_How to complete this task_
Restate the data below word for word, omitting pictures.

_Data excerpt_
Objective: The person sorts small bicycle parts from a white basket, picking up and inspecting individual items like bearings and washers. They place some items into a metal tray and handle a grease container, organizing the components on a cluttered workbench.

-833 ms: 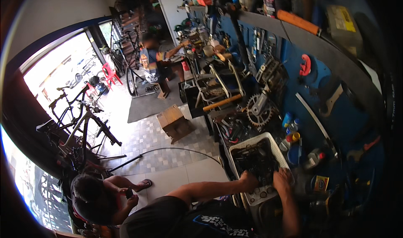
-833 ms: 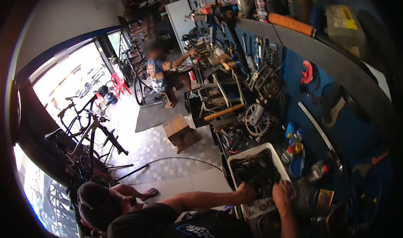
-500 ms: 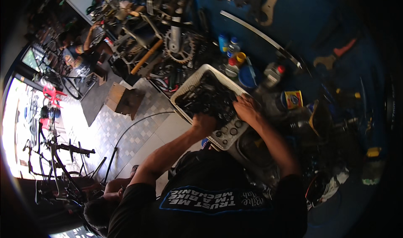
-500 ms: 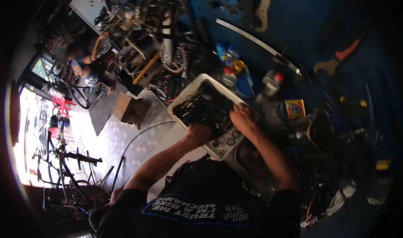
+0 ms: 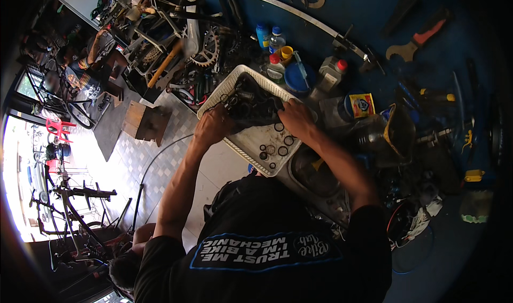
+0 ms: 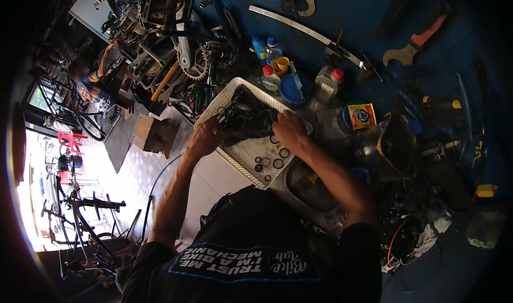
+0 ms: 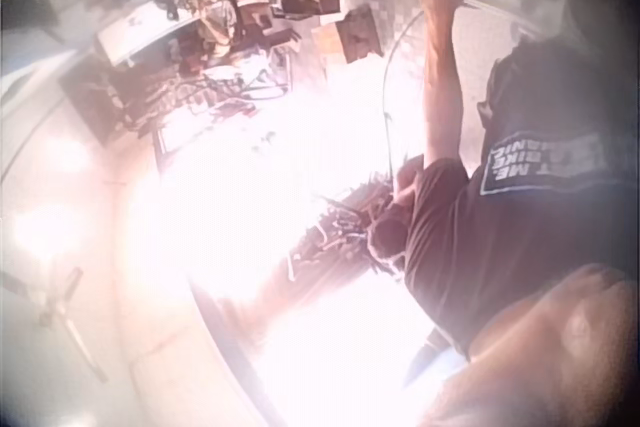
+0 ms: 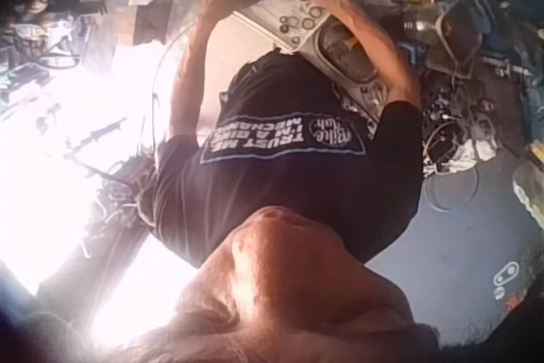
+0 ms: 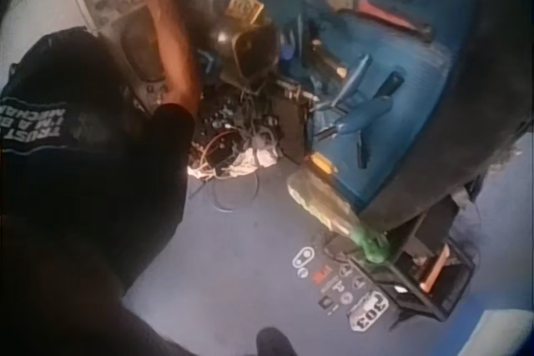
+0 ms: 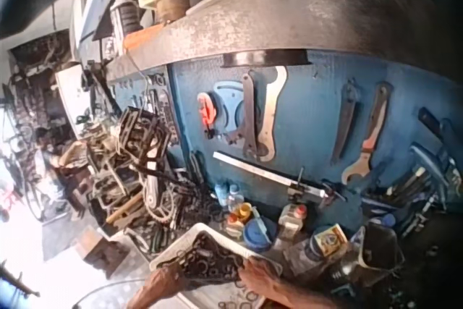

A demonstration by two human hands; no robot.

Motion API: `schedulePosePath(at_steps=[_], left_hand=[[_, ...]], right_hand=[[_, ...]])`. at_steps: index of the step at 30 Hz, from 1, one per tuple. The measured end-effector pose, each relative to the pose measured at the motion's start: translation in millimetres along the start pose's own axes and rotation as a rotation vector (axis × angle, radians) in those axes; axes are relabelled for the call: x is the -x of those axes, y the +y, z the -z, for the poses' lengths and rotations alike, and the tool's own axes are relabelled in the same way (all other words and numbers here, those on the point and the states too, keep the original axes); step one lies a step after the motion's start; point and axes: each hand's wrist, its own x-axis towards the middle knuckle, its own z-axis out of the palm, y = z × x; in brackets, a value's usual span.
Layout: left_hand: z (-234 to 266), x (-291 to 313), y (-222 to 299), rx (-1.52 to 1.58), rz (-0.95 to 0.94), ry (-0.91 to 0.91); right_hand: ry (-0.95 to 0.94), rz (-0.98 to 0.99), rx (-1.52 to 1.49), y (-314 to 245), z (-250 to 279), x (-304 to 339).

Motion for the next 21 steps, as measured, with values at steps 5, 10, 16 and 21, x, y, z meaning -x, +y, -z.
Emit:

_Answer section_
Objective: The person sorts small bicycle parts from a white basket, picking up and inspecting individual items like bearings and washers. They place some items into a metal tray and handle a grease container, organizing the components on a cluttered workbench.

-833 ms: 
-833 ms: 
-500 ms: 
-500 ms: 
+0 ms: 
+0 ms: 
+0 ms: 
+0 ms: 
+0 ms: 
+0 ms: 

A demonstration by two human hands; no robot.

Motion API: `schedulePosePath(at_steps=[_], left_hand=[[_, ...]], right_hand=[[_, ...]])`. at_steps: index of the step at 30 Hz, from 1, one per tuple. The measured end-effector pose, each relative to the pose measured at the motion's start: translation in millimetres along the start pose's own axes and rotation as a rotation vector (axis × angle, radians) in those axes; axes are relabelled for the call: x is the -x of those axes, y the +y, z the -z, for the poses' lengths and rotations alike, and the tool's own axes are relabelled in the same way (all other words and numbers here, those on the point and the states too, keep the original axes); step one lies a step after the motion's start; point and axes: each hand's wrist, its own x-axis towards the middle knuckle, its own z-axis out of the palm, y = z × x; in brackets, a value's usual span.
Layout: left_hand: z (-234 to 266), x (-291 to 313), y (-222 to 299), rx (-1.52 to 1.58), rz (-0.95 to 0.94), ry (-0.91 to 0.91); right_hand: ry (-0.95 to 0.94), rz (-0.98 to 0.99), rx (-1.52 to 1.49), y (-314 to 245), z (-250 to 279), x (-304 to 339).

Motion for the next 21 steps, as measured, with values at steps 5, 10, 16 and 21, x, y, z meaning -x, +y, -z.
Emit:

The work on this exercise is finished.